Number One Son has been delighted of snow. At weekends when he sees snow falling, he wants to go out and make snow balls. He has not quite grasped the principles behind the right climate conditions for making snow balls, but he is slowly realising that snow gets everywhere and zero temperature results with damp mittens. And he is slowly gathering that the damp mittens become cold mittens and cold hands. His insistence of going down the helter-skelter in the park, although I told him it was wet, stopped when he realised that it WAS wet. He is grasping the ideas of observation and causality. In the same way he stopped refusing to put the new slippers on in the nursery, when he observed that the old indoor shoes were too small and he could not put them on himself. The lights are starting to come properly on upstairs and he is making his own observations and practical conclusions of the wider world.

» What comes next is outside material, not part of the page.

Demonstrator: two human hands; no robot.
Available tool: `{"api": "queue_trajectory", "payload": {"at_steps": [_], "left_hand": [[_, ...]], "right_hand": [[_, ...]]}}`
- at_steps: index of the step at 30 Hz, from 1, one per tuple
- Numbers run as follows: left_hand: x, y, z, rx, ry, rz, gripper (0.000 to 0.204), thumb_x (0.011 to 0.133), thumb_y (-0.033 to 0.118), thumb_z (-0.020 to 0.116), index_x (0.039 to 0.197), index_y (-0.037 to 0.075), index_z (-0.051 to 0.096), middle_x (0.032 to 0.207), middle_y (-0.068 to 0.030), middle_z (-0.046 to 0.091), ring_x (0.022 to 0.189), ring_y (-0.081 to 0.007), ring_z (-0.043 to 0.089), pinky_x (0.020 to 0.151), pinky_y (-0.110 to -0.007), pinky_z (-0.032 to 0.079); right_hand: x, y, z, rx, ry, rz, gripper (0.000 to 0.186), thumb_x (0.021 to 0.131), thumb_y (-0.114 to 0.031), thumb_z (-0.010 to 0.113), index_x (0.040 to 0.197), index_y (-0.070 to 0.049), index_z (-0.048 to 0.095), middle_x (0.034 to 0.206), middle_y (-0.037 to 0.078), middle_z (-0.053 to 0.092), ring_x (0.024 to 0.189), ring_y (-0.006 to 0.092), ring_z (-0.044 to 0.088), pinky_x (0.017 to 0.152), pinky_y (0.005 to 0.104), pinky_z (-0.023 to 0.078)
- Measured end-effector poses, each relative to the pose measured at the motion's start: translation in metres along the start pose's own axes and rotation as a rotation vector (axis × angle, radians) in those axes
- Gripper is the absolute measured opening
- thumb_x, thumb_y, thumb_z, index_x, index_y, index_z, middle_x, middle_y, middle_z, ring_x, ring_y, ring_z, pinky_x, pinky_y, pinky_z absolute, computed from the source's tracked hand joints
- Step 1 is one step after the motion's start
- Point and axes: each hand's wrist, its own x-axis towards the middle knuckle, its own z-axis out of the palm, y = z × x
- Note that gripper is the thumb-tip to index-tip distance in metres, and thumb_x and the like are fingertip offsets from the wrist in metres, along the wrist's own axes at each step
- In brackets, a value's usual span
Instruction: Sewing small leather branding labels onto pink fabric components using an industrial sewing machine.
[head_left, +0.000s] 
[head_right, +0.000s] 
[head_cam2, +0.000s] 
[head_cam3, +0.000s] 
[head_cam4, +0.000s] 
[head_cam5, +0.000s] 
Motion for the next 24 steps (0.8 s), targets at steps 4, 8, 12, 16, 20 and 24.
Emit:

One Finnish mother living in England was wondering why the other English mothers are not taking their children in the park any more. She has only seen some Polish and Baltic mothers. I have also noticed that when Number One Son happily runs around making snowballs, there are practically no other children around - just some teenagers playing with their snowboards and adult dog walkers. Some parents pass by with their children with sledges – either they are going to the shop or one of the nearby slopes to sledge. Naturally, it is easy for Number One Son to go out, since he has a Finnish outdoors winter outfit and winter boots. I keep fingers crossed that the slightly tight boots will fit until the end of the cold spell. After the mild winters of the noughties, the current decade seems to have seen the return of the proper winters and one has to plan for next winter’s proper clothing.